In September 1981, the first Itera bicycles were shown to retailers and the press. Nationwide advertising was scheduled for spring 1982. The bikes were delivered unassembled with tools provided in the box. In autumn 1981, more than 100,000 Swedes indicated they were interested. In February 1982, production started in Vilhelmina. Sales were slow and the news media lost interest. The fact that not every box contained every part to assemble a bicycle frustrated many customers.

The following year was worse. Boxes of bicycles piled up in shops. Among them were returns, mostly with broken parts. Where metal bends, plastic breaks. Getting replacements was not simple as the parts were incompatible with other bikes. Attempts to save the project were unsuccessful.
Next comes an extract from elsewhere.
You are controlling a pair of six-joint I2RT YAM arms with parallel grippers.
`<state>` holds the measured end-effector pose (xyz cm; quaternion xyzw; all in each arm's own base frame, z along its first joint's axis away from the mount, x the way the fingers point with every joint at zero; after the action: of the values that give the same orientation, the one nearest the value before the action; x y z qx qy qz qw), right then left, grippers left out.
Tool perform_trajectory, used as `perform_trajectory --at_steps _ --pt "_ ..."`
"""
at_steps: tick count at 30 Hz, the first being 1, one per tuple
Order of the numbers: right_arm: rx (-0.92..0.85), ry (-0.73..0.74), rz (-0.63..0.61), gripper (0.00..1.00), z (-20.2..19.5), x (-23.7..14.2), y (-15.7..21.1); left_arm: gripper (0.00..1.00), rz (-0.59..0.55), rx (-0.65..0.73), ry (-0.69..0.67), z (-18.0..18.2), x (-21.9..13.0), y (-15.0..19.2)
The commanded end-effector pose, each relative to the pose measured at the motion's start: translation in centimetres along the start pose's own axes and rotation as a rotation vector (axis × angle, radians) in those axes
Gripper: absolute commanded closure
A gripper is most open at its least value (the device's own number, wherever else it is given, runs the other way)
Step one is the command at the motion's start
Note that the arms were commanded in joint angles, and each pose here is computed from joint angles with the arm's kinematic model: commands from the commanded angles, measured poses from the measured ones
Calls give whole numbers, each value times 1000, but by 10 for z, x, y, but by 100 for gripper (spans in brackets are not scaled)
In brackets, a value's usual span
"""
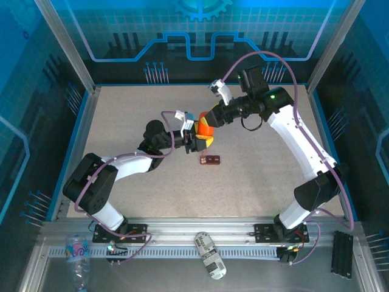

In 1983, 1,000 Itera bicycles were purchased for a national five-day orienteering contest. They were rented to participants who were invited to buy them after the contest. All were sold. It showed there was a market but it was too late. Campaigns such as lower prices failed. Production ended in 1985. Approximately 30,000 Itera bicycles were produced. The stock was sold to the Caribbean region where they became popular as rust is a problem with metal bicycles.

===Injection Moulded plastic bikes===

The FRII Injection molding recycled plastic bicycles is a rather new design, from 2011. It is to be made entirely from injection-molded recycled plastic.
The chair set can be pulled out and replaced to adjust to the height of the rider. It is to be produced by local industries for economy and ecological reasons, as its manufacture process is simple and low cost in large quantities.
Designer: Dror Peleg, a graduate of Bezalel Academy of Art and Design in Jerusalem.

=== 3D printed bicycles ===
The EADS Airbike is a bicycle constructed from laser-formed nylon powder. Made in 2011, it was the first 3D printed bicycle.

==Fibre Reinforced Plastic Bicycles==
In the 21st century, with advances in carbon and kevlar fibre reinforced plastic composites, the challenges around making successful plastic bicycles were met, and it is now they are materials of choice for high-end bicycle frames and wheels, especially for racing bicycles.